On Thursday, OpenAI released GPT-5.3-Codex, a new model that extends its Codex coding agent beyond writing and reviewing code to performing a much wider range of work tasks. The release comes as competition continues to heat up among artificial intelligence companies vying for market share in the AI-powered coding tools space.
OpenAI says GPT-5.3 combines the coding performance of GPT-5.2-Codex with the reasoning and professional-knowledge capabilities of GPT-5.2, while operating 25% faster. This allows GPT-5.3-Codex to handle long-running tasks that involve research, tool use such as web search or database calls, and complex execution and planning across both general work tasks and software development.
Codex has reached over 1 million developers, OpenAI claims. And while Anthropic’s Claude Code has also seen rapid adoption, head-to-head data comparing the two tools remains scarce. SemiAnalysis reports that 4% of GitHub public commits, or new code uploaded to repositories, are currently being authored by Claude Code, and it projects that figure could reach 20% or more by the end of 2026.
Benchmark one-upmanship
OpenAI says GPT-5.3-Codex now has the best score of any model on SWE-Bench Pro, a benchmark that evaluates real-world software engineering across four programming languages. The same goes for Terminal-Bench 2.0, which measures the terminal skills coding agents need.
Anthropic says its new Claude Opus 4.6 model, also announced Thursday, achieved top scores on several industry benchmarks, including Humanity’s Last Exam (complex multidisciplinary reasoning), GDPval-AA (economically valuable knowledge work), and BrowseComp (hard-to-find information search).

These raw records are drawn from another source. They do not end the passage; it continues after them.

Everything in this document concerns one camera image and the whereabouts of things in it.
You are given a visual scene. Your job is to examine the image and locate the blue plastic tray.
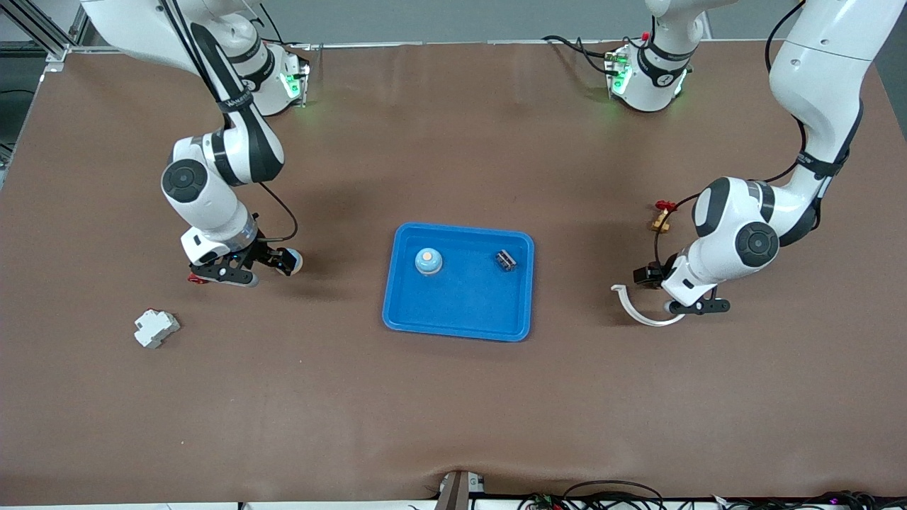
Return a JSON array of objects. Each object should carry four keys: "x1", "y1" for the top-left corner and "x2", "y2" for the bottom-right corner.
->
[{"x1": 382, "y1": 222, "x2": 535, "y2": 343}]

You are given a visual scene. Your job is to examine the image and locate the white curved plastic clamp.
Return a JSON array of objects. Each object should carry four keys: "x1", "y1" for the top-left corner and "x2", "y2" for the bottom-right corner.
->
[{"x1": 611, "y1": 284, "x2": 687, "y2": 327}]

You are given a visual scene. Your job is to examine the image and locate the white circuit breaker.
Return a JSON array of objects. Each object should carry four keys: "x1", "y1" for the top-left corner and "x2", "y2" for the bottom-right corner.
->
[{"x1": 134, "y1": 309, "x2": 181, "y2": 349}]

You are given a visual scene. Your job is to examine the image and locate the base connector box green light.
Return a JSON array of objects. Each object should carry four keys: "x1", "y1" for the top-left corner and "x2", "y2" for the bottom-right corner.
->
[
  {"x1": 604, "y1": 44, "x2": 633, "y2": 96},
  {"x1": 282, "y1": 44, "x2": 312, "y2": 108}
]

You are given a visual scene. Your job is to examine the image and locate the brown table mat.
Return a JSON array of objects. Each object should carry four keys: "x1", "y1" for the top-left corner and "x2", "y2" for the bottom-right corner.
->
[{"x1": 0, "y1": 39, "x2": 907, "y2": 505}]

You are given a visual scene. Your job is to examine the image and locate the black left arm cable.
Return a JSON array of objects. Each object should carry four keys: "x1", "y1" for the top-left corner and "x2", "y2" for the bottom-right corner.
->
[{"x1": 653, "y1": 0, "x2": 809, "y2": 266}]

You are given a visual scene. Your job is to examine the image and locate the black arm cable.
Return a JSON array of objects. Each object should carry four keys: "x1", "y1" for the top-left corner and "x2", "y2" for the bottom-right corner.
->
[
  {"x1": 653, "y1": 0, "x2": 809, "y2": 266},
  {"x1": 159, "y1": 0, "x2": 300, "y2": 243}
]

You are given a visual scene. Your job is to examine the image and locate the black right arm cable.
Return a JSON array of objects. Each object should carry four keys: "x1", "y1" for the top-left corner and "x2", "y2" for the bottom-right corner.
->
[{"x1": 159, "y1": 0, "x2": 300, "y2": 243}]

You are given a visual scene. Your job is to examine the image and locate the brass valve red handle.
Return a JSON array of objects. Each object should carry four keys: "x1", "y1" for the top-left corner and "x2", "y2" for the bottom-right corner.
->
[{"x1": 650, "y1": 200, "x2": 679, "y2": 234}]

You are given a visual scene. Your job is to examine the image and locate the black cable bundle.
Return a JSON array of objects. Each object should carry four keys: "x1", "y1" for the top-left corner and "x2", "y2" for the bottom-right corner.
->
[{"x1": 517, "y1": 480, "x2": 907, "y2": 510}]

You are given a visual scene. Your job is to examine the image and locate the black base power cable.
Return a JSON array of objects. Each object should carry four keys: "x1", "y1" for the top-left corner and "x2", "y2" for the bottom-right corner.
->
[{"x1": 542, "y1": 34, "x2": 614, "y2": 75}]

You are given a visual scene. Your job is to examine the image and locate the grey metal mount post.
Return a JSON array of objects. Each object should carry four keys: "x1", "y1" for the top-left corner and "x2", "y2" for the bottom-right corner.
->
[{"x1": 434, "y1": 470, "x2": 487, "y2": 510}]

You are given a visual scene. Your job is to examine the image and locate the aluminium frame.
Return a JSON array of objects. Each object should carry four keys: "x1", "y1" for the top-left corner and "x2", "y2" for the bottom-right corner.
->
[{"x1": 0, "y1": 0, "x2": 93, "y2": 72}]

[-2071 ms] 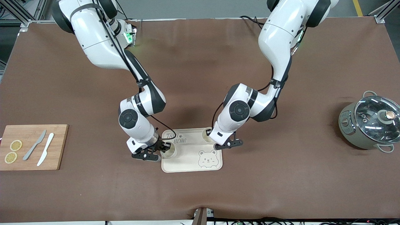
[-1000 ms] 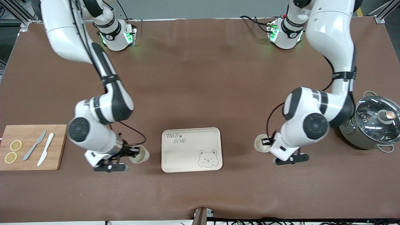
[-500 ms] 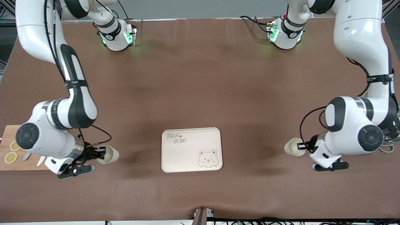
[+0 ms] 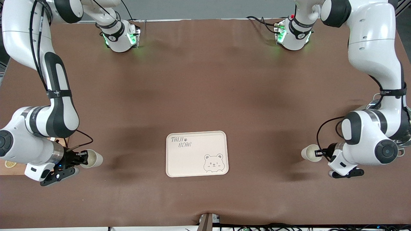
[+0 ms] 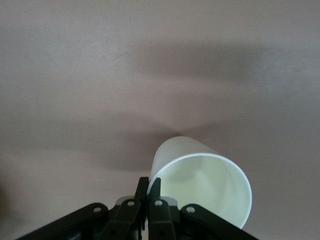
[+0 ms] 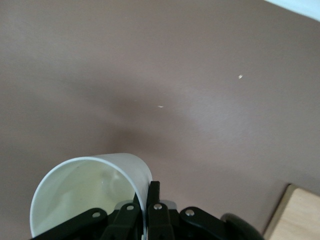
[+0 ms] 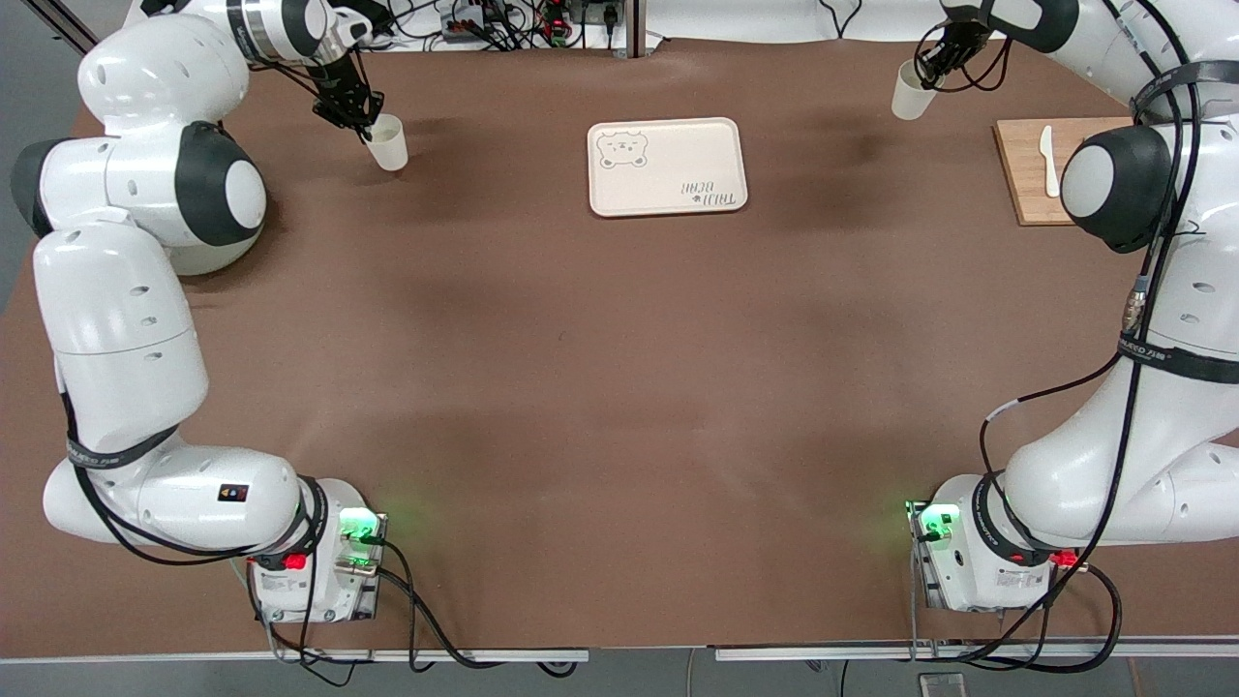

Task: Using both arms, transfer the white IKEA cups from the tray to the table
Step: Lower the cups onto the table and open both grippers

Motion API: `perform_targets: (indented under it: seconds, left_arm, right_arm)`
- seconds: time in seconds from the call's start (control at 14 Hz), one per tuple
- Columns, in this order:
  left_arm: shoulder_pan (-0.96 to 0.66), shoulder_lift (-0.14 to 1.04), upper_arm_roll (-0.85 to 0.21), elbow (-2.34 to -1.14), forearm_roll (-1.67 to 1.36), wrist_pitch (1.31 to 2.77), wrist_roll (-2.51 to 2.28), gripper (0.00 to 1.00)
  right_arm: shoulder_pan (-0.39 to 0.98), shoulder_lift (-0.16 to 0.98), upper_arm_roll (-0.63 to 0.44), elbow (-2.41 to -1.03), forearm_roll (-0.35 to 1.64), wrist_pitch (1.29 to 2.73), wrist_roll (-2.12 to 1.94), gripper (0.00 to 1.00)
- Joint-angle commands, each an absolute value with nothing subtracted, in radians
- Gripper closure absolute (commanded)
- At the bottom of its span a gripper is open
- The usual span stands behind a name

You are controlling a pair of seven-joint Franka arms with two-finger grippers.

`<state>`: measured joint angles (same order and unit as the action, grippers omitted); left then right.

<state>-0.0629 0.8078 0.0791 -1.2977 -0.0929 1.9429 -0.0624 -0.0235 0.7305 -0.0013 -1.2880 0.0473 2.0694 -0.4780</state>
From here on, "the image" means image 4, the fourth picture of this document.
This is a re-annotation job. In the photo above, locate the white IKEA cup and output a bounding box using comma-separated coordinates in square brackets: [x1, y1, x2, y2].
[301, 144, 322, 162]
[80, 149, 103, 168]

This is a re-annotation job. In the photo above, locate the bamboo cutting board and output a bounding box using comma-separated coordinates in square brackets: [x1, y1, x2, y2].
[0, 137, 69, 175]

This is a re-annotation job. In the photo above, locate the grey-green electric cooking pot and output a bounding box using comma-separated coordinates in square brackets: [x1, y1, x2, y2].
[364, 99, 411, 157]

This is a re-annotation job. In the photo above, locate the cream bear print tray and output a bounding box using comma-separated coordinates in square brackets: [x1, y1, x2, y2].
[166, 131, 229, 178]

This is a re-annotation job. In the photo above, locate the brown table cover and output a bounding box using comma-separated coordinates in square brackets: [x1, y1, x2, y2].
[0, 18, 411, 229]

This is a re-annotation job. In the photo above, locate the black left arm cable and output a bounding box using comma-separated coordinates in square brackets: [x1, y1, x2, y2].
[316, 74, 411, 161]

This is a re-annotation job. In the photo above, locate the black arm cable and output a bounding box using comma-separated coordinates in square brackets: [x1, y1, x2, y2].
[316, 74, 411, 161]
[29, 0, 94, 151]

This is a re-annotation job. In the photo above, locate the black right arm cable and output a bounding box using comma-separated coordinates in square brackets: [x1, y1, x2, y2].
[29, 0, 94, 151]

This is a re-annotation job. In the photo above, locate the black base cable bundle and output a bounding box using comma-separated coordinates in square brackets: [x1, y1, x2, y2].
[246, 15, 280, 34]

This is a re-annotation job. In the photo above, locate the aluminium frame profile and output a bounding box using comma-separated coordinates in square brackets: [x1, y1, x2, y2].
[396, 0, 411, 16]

OpenAI says its new model is capable of taking into account larger bodies of information while working on a task, as well as thinking about those tasks for longer periods without human intervention. In testing, OpenAI says it saw GPT-5.3-Codex autonomously iterate on game development over millions of tokens using generic prompts like “fix the bug” or “improve the game.”
Similarly, Anthropic says its new Opus 4.6 model can comprehend larger code bases and make more thoughtful decisions about how to add new code.

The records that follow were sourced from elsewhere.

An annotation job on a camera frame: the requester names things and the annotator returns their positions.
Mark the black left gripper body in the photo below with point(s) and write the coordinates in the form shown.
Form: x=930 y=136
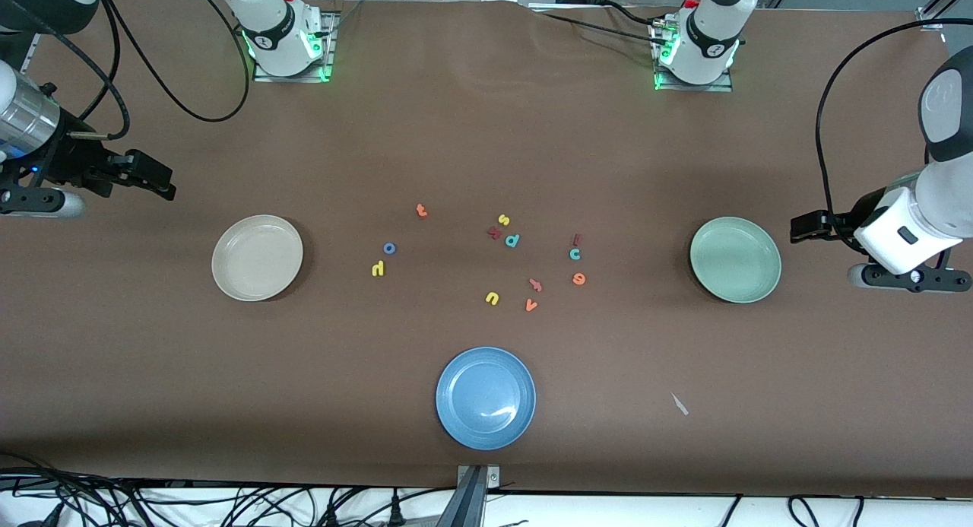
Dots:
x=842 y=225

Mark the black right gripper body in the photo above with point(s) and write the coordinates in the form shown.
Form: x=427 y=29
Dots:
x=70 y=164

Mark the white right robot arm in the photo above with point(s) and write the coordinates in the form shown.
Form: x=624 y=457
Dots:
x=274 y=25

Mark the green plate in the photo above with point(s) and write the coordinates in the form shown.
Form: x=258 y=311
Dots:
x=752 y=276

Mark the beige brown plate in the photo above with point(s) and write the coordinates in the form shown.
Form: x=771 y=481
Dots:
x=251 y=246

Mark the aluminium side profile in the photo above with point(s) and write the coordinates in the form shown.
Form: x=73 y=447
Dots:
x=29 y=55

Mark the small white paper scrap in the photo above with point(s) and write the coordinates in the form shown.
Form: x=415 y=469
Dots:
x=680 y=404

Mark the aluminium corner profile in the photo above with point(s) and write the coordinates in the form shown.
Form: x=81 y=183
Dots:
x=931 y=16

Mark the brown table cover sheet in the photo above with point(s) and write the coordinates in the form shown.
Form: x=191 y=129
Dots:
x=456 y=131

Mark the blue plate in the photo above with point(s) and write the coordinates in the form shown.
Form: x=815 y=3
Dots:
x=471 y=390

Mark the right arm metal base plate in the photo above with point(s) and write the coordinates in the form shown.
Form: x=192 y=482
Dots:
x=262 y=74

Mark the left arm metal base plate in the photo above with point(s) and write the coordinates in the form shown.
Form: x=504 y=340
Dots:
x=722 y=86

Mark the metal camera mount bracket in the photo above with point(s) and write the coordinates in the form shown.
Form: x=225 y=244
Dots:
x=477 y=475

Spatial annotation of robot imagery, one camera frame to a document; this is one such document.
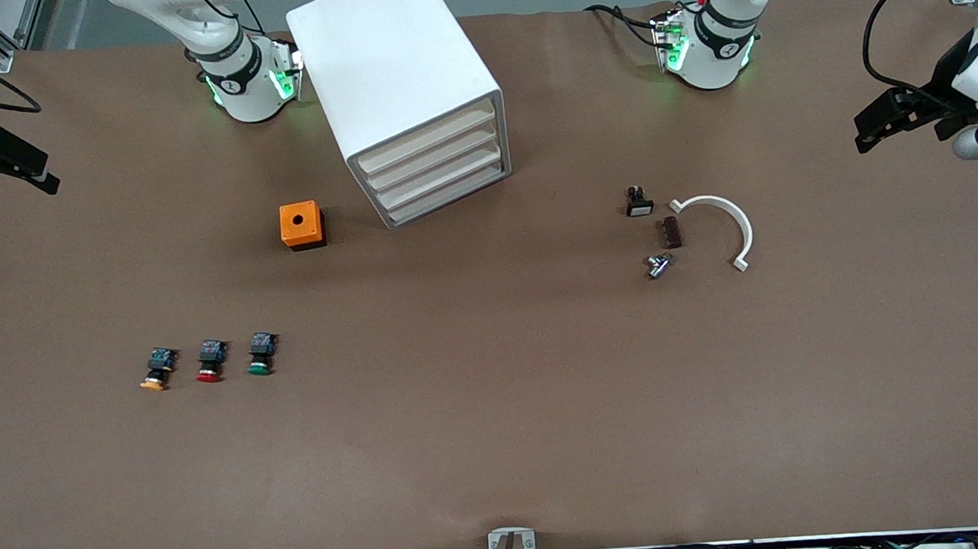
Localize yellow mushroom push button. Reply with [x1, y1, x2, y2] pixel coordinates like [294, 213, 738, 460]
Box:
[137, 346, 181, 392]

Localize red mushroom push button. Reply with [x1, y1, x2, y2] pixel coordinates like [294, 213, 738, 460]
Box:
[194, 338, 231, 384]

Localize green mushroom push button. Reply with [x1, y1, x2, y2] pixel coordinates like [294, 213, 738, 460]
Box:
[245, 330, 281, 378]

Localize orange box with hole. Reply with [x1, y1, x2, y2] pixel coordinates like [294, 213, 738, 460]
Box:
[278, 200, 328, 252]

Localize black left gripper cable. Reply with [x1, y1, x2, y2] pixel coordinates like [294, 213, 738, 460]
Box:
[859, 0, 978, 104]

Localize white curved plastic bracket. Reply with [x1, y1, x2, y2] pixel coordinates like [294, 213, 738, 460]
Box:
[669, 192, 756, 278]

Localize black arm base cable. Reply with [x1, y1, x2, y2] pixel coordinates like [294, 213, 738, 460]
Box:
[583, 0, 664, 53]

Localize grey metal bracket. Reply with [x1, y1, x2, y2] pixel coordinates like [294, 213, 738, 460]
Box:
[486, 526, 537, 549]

OpenAI says GPT-5.3-Codex is built to support the full software life cycle, including debugging, deploying, and monitoring code, as well as writing product requirement documents and conducting research.

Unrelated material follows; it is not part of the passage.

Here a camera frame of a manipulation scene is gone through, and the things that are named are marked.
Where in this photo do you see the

Beyond coding to knowledge work
The same agentic capabilities that expand Codex’s coding skill can apply to tasks well outside the realm of software development, OpenAI says, extending to functions such as creating slide decks and analyzing data in spreadsheets.
On GDPval, an OpenAI evaluation measuring performance on well-specified knowledge-work tasks across 44 occupations, GPT-5.3-Codex matches GPT-5.2 while adding stronger coding capabilities. On OSWorld-Verified, which tests computer use in a visual desktop environment, GPT-5.3-Codex achieved 64.7% accuracy, compared with 38.2% for its predecessor.
Anthropic has taken its Claude Code tool in the same direction—to help a wider pool of information workers with a far broader set of business tasks.
GPT-5.3-Codex is the first model OpenAI classifies as “high capability” for cybersecurity-related tasks under its Preparedness Framework, and the first the company has directly trained to identify software vulnerabilities. OpenAI is committing $10 million in application programming interface (API) credits to accelerate cyber defense, particularly for open-source software and critical infrastructure systems.
GPT-5.3-Codex is now available to paid ChatGPT subscribers in the Codex app, in the command-line interface, as an IDE extension, and on the web. OpenAI says it is working to enable API access (used by enterprise and independent developers) to the model soon.